We repeat our question: WHAT IN THE HELL WAS JOHN DOWD THINKING? Un-fucking-believable. Was Dowd just jealous that everybody he was hanging out with had criminal exposure in Mueller's investigation, and wanted to get some for himself? Because this could be construed as obstruction of justice (experts have differing opinions), but if Mueller wants to charge Donald Trump with obstruction, he surely could enter this into evidence as part of the one million other examples of blatant obstruction of justice he's got on Trump.

Also: HOLYSHITHOLYSHITHOLYSHIT, Donald Trump must be terrified of what Manafort and Flynn might say to Mueller.

NYT goes on to report that Dowd was all chit-chatty with Robert Kelner, Michael Flynn's lawyer, because, according to the words out of Dowd's own mouth, spoken in private, the PRESIDENT thought Mueller didn't have much of a case against Flynn, and would TOTALLY pardon him. So you know, PLEASE DON'T FLIP, PLEASE PLEASE PLEASE.

(Also, what does Donald Trump know about Mueller's case against Michael Flynn, who didn't plead guilty to his one little tiny charge in exchange for flipping until several months later? HM? We have questions.)

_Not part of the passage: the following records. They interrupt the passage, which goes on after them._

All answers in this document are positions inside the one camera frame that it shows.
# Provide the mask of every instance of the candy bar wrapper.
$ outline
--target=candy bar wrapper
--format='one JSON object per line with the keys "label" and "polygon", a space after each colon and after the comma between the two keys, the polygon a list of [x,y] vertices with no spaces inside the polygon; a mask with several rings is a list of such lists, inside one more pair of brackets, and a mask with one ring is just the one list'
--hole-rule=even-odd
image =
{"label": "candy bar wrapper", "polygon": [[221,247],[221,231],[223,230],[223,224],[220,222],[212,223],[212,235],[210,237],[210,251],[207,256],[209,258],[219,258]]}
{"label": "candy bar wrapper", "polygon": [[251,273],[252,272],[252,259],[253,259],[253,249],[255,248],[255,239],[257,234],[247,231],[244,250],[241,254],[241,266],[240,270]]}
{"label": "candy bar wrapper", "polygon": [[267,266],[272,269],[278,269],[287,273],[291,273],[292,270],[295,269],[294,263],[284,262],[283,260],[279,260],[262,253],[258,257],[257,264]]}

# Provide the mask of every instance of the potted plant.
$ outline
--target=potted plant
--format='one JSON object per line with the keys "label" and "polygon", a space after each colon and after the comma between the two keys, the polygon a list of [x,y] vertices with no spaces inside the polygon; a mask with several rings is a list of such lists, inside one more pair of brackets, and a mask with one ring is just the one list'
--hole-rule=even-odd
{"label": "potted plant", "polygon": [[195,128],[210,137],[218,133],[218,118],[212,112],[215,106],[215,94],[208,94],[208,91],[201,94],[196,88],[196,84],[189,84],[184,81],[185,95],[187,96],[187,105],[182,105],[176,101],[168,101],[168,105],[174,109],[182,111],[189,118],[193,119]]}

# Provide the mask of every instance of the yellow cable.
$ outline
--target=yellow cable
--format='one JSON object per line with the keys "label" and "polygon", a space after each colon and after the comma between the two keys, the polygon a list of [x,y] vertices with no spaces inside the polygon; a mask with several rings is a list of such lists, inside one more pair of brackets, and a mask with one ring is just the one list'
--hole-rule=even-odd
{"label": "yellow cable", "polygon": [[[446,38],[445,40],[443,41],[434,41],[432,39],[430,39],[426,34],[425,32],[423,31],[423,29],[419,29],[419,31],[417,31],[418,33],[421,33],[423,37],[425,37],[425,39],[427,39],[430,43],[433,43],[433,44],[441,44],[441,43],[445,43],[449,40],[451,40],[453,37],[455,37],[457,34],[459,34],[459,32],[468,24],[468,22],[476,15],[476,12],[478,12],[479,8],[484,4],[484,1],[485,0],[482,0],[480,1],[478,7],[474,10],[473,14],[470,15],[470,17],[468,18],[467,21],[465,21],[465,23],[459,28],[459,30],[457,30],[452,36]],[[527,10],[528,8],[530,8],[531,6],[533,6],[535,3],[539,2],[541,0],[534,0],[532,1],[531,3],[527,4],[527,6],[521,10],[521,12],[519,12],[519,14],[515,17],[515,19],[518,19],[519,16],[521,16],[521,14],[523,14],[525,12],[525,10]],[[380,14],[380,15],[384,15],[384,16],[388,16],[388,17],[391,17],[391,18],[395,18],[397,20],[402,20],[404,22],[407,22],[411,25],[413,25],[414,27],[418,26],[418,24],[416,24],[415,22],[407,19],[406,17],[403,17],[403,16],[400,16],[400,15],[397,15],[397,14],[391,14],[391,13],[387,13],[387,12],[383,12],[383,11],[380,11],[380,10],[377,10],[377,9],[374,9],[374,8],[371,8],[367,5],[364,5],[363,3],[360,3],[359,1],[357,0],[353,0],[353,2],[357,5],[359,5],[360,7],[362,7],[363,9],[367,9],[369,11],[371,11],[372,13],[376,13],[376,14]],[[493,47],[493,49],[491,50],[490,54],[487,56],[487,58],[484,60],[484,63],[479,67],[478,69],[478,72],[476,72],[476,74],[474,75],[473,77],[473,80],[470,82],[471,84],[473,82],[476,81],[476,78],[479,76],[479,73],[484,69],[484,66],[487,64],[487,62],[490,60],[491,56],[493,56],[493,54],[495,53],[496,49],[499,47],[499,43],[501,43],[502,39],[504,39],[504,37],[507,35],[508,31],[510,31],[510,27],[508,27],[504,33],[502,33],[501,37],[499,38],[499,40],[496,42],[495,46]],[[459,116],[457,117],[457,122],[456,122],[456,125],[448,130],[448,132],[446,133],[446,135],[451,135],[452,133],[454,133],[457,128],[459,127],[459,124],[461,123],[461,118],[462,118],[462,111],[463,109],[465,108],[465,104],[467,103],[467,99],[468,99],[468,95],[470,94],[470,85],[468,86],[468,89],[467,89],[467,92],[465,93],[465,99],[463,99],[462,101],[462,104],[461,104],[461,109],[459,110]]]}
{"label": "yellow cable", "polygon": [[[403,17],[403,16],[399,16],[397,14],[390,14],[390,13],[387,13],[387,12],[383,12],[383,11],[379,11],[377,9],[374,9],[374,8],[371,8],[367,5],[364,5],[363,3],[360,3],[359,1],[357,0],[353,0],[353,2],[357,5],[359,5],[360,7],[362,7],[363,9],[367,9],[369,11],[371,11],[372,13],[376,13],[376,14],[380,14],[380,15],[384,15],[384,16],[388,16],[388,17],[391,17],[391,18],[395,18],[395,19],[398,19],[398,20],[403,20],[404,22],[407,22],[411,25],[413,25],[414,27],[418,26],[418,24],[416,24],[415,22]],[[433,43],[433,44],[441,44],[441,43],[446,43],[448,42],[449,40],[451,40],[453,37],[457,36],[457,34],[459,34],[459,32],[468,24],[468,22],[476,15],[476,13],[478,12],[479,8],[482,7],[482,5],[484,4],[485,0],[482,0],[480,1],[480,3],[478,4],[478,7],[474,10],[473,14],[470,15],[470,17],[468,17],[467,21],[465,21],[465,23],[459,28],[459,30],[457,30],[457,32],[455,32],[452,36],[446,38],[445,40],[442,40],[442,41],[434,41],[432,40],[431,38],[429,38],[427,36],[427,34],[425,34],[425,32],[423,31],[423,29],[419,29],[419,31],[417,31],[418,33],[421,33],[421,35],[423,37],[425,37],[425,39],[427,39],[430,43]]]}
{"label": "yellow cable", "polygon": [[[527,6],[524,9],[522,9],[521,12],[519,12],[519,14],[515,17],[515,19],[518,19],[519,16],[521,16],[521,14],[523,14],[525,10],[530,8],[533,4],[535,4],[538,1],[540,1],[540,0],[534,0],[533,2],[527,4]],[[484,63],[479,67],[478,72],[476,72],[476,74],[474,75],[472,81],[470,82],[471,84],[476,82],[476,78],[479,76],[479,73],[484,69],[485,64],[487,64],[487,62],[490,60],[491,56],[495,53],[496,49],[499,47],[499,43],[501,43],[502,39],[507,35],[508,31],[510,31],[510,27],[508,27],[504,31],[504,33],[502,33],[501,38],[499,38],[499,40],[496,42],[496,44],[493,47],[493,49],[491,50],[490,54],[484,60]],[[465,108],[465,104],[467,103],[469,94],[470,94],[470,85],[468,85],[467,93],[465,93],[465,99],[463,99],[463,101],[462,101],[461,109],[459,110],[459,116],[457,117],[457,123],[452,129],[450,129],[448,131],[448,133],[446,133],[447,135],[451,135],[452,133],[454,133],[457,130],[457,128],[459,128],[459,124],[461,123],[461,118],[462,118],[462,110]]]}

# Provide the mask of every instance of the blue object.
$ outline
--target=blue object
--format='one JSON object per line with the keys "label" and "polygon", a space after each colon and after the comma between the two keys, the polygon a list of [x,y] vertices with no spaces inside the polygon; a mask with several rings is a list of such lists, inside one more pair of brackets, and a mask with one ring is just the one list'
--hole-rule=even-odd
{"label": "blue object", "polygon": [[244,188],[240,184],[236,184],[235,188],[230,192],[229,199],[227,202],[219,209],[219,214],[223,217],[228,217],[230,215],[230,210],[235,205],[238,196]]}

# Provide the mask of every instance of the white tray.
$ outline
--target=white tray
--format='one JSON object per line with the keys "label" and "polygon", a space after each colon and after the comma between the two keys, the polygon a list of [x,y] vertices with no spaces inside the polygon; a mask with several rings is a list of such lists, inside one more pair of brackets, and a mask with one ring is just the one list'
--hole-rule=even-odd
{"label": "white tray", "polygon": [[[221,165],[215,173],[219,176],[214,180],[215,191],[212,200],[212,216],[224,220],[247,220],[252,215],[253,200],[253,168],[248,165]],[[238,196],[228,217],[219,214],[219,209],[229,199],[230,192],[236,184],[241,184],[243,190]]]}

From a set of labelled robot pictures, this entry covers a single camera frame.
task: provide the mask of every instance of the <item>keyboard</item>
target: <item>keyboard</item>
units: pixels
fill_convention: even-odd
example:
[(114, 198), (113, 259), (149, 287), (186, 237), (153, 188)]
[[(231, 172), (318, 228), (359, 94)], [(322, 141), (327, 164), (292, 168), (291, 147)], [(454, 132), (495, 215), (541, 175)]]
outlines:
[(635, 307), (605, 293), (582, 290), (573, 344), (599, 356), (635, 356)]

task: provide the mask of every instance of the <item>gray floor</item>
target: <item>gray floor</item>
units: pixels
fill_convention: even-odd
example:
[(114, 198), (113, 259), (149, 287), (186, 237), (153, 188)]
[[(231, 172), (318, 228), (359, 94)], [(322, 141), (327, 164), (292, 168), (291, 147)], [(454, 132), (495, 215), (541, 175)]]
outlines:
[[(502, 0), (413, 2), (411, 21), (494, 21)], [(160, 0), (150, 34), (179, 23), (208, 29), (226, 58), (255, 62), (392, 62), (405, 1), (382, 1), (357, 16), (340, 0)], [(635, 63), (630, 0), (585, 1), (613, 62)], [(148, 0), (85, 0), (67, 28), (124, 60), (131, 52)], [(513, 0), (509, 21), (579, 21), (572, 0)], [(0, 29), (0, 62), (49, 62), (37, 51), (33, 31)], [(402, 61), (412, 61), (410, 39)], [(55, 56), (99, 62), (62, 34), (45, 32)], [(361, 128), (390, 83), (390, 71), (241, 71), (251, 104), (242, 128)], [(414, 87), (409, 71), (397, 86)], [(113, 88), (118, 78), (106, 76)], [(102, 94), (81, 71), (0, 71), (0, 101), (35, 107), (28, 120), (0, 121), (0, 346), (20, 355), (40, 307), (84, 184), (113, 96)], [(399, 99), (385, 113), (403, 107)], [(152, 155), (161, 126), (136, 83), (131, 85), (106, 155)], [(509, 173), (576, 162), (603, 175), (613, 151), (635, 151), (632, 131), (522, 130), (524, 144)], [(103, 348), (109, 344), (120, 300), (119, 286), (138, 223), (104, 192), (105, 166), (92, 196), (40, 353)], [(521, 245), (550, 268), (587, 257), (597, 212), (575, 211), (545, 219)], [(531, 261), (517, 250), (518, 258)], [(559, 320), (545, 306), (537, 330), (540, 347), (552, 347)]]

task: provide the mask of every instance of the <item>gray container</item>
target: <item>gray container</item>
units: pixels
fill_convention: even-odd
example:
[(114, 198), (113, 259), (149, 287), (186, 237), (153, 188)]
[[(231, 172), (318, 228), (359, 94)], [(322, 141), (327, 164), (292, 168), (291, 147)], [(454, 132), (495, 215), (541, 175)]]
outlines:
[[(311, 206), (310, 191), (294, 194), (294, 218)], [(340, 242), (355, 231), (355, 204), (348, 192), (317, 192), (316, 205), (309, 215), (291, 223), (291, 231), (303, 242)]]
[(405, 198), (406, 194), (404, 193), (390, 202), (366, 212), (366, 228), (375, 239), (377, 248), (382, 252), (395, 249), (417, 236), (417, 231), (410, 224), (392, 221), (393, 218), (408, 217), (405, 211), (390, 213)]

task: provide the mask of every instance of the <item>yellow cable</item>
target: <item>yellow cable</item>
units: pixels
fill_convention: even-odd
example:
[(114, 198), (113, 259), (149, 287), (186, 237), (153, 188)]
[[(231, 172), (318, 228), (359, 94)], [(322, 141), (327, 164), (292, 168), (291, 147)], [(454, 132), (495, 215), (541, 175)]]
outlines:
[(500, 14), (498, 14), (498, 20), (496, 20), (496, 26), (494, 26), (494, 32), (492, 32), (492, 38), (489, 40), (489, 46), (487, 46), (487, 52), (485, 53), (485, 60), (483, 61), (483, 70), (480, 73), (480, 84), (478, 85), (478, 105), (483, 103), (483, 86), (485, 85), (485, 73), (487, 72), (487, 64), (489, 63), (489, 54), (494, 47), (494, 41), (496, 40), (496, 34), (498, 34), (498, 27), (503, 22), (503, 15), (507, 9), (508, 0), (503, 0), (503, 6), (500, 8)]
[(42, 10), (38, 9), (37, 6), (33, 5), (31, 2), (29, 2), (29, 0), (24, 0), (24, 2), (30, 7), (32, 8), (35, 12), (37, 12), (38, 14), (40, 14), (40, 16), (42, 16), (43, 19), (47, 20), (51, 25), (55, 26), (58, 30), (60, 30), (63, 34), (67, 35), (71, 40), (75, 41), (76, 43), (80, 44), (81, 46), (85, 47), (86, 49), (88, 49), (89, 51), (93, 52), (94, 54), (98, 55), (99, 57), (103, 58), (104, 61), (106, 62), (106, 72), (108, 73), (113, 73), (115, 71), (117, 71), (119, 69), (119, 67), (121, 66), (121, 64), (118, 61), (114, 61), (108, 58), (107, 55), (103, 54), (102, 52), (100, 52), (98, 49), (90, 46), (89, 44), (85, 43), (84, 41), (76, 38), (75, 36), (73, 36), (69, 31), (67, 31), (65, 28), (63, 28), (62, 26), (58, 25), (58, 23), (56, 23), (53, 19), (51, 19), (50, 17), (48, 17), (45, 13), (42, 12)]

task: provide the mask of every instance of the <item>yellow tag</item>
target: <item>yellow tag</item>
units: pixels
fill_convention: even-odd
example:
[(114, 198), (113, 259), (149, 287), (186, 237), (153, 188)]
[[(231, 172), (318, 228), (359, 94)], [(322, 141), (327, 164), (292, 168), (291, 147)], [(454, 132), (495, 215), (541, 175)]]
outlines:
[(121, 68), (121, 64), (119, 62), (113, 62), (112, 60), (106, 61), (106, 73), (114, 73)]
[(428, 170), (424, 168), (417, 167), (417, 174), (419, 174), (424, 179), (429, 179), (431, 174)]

According to NYT, Dowd had the same little sex chats with Reginald Brown, who was then Paul Manafort's lawyer, before Manafort was indicted for ALL THE EVERYTHINGS.

For journalistic fairness, we should note that Dowd denies all this:

“There were no discussions. Period,” Mr. Dowd said. “As far as I know, no discussions.”

AS FAR AS JOHN DOWD KNOWS. John Dowd did not have sex with that woman, but how could he possibly know, he is after all only John Dowd.

WHAT THE FUCK WITH ALL OF THIS? And who spilled all this business in such a way that it leaked all the way to the New York Times's doorstep? Josh Marshall at Talking Points Memo has a pretty good guess, and it rhymes with Schmick Schmates.

Reached for comment by NYT, the Cheese Stands Alone lawyers remaining on Trump's team say "nuh uh we are not talking pardons" right now, but curiously did not answer as to whether they were considered during the timeframe NYT was goddamned asking about. In Wednesday's White House press briefing, Sarah Huckabee Sanders said "nuh uh" also too, and that everybody should ask White House lawyer Ty Cobb what he thinks, but then again she is paid to lie to our faces about stuff, so fuck whatever she says. As Think Progress notes, Trump, for his own self, has of course talked about pardoning Michael Flynn, in public, you know, "we'll see what happens."

Everybody else NYT talked to said, "Oh sure they've talked about pardons a thousand times," or else they noped out on providing comment entirely.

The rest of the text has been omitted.